Pictures should be omitted; restate word for word the lines from the one holding "(400, 245): 0.35" through the last line of the entries below.

Source records -
══════
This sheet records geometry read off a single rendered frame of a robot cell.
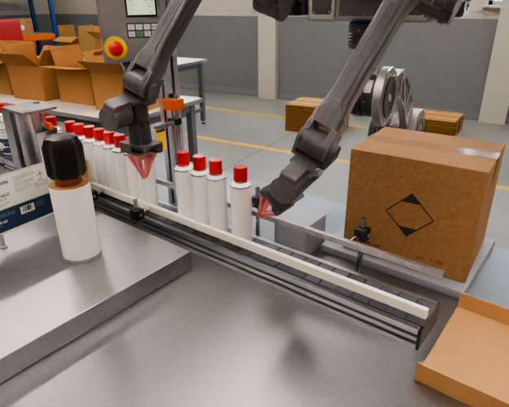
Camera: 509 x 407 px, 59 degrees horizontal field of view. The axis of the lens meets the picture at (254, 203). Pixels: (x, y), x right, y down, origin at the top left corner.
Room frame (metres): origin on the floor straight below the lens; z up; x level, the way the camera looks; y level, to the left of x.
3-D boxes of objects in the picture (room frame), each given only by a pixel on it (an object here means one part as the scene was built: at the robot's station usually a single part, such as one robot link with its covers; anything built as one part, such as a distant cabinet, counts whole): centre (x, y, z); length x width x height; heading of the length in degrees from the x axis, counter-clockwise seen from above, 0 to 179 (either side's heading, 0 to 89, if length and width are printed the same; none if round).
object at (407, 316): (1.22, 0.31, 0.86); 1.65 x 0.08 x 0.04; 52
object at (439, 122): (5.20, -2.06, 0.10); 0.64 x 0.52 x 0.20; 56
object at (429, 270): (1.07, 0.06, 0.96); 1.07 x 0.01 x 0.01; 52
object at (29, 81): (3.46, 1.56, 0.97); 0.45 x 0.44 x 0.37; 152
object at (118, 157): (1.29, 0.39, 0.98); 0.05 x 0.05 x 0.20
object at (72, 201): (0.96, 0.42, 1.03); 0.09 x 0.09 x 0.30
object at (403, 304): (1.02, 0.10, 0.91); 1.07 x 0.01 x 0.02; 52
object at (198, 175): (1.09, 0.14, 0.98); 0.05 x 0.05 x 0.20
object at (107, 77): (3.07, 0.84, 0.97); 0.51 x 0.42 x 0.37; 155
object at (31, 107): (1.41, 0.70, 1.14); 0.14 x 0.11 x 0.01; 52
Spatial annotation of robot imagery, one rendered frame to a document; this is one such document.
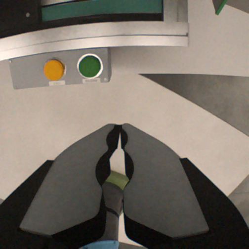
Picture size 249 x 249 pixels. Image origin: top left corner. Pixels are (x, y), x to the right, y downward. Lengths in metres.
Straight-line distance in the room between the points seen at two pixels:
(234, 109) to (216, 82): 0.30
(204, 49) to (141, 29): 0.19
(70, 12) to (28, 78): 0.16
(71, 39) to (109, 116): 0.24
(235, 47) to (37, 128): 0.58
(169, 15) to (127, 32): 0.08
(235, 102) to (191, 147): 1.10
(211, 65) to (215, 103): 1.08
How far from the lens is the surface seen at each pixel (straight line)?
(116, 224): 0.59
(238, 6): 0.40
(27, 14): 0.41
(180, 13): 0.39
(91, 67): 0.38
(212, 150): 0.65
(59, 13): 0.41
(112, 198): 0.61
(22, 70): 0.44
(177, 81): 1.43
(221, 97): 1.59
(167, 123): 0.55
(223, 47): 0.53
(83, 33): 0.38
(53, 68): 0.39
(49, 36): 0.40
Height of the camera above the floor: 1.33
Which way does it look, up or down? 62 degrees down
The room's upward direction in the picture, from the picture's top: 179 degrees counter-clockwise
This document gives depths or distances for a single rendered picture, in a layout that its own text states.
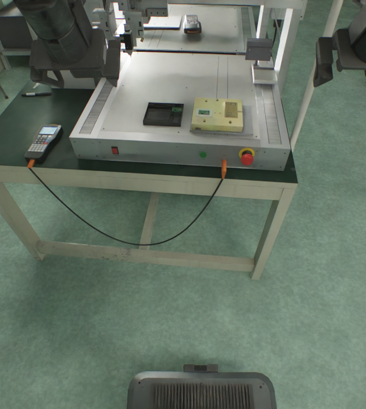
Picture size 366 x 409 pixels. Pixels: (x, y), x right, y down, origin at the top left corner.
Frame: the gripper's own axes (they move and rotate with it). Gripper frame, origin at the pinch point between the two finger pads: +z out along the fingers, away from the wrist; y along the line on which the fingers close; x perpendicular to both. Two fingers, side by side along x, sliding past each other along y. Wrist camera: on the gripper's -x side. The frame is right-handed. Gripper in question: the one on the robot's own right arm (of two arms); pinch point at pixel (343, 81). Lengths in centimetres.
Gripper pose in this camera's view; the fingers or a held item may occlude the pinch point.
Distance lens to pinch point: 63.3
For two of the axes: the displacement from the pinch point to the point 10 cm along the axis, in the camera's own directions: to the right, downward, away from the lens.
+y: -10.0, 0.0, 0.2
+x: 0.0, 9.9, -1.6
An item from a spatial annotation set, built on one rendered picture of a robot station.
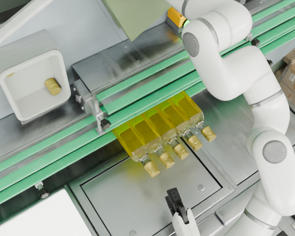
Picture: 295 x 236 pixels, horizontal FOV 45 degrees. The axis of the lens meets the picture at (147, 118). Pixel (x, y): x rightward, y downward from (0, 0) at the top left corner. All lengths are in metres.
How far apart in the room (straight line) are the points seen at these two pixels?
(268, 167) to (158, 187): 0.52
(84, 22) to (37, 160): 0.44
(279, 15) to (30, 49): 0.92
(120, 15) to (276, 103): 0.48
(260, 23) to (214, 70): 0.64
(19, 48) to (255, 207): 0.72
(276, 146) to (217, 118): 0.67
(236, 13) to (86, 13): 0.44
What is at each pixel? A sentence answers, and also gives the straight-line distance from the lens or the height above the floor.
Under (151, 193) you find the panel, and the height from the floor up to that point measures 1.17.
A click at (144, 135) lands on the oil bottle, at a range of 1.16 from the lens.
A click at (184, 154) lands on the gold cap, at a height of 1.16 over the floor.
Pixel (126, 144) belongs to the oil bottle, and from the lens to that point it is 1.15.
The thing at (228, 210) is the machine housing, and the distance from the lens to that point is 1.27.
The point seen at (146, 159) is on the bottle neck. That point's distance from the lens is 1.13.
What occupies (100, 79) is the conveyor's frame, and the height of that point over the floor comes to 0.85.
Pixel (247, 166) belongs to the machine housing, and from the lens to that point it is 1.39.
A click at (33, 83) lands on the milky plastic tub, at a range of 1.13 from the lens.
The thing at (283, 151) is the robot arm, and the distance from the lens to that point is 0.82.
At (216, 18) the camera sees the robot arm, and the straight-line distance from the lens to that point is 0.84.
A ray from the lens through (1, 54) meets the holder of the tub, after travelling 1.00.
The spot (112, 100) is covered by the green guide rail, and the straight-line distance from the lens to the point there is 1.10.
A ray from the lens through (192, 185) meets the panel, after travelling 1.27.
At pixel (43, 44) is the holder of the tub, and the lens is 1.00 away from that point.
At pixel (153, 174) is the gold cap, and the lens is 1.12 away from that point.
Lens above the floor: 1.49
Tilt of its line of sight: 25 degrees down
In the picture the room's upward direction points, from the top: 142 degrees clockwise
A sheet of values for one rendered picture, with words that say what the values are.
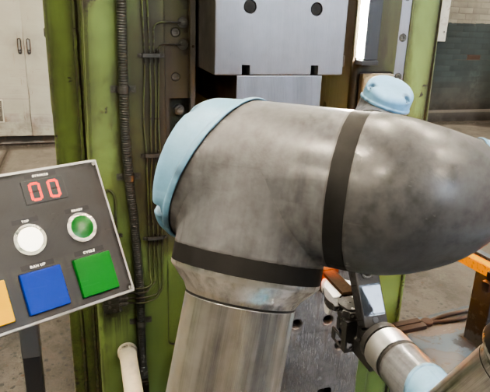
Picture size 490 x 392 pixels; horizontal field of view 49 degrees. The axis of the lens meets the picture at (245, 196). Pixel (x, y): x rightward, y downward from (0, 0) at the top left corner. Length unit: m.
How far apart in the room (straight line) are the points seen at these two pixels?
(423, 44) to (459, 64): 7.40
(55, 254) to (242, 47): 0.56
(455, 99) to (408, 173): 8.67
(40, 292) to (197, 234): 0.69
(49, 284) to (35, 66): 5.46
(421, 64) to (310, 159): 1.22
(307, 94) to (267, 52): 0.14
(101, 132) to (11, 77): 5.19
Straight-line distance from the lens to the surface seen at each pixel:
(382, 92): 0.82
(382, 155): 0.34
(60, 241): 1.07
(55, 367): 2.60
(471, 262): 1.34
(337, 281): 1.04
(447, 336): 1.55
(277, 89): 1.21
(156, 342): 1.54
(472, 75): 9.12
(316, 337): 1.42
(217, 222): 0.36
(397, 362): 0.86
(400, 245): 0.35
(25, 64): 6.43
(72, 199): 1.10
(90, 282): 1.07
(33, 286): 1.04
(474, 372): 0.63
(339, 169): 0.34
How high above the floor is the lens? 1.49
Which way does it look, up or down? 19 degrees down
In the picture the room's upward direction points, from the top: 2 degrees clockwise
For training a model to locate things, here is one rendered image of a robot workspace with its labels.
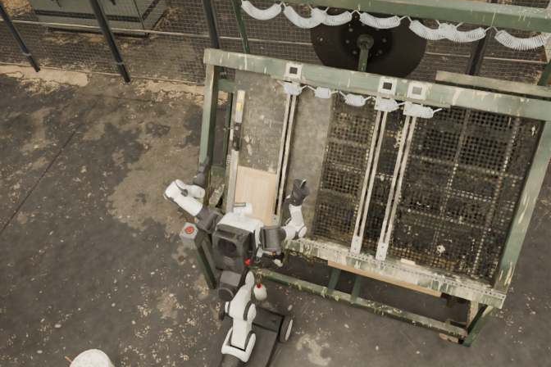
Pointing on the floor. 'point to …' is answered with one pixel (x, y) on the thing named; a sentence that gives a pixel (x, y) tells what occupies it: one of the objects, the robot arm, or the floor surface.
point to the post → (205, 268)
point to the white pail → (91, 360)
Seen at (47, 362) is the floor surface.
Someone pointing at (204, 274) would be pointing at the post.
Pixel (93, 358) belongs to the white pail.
══════
Reply -
(400, 245): 0.35
(25, 64): 6.43
(72, 199): 1.10
(90, 282): 1.07
(33, 286): 1.04
(474, 372): 0.63
(339, 169): 0.34
How high above the floor is the lens? 1.49
Which way does it look, up or down? 19 degrees down
In the picture the room's upward direction points, from the top: 2 degrees clockwise
For training a model to locate things, here is one rendered image of a robot workspace with its labels.
Pointing on the floor. 'point to …' is answered with one pixel (x, y) on the thing named; a sentence that gives a pixel (x, y) tells what occupies it: one of the objects, the robot arm, or the floor surface.
point to the post → (205, 268)
point to the white pail → (91, 360)
Seen at (47, 362) is the floor surface.
Someone pointing at (204, 274) would be pointing at the post.
Pixel (93, 358) belongs to the white pail.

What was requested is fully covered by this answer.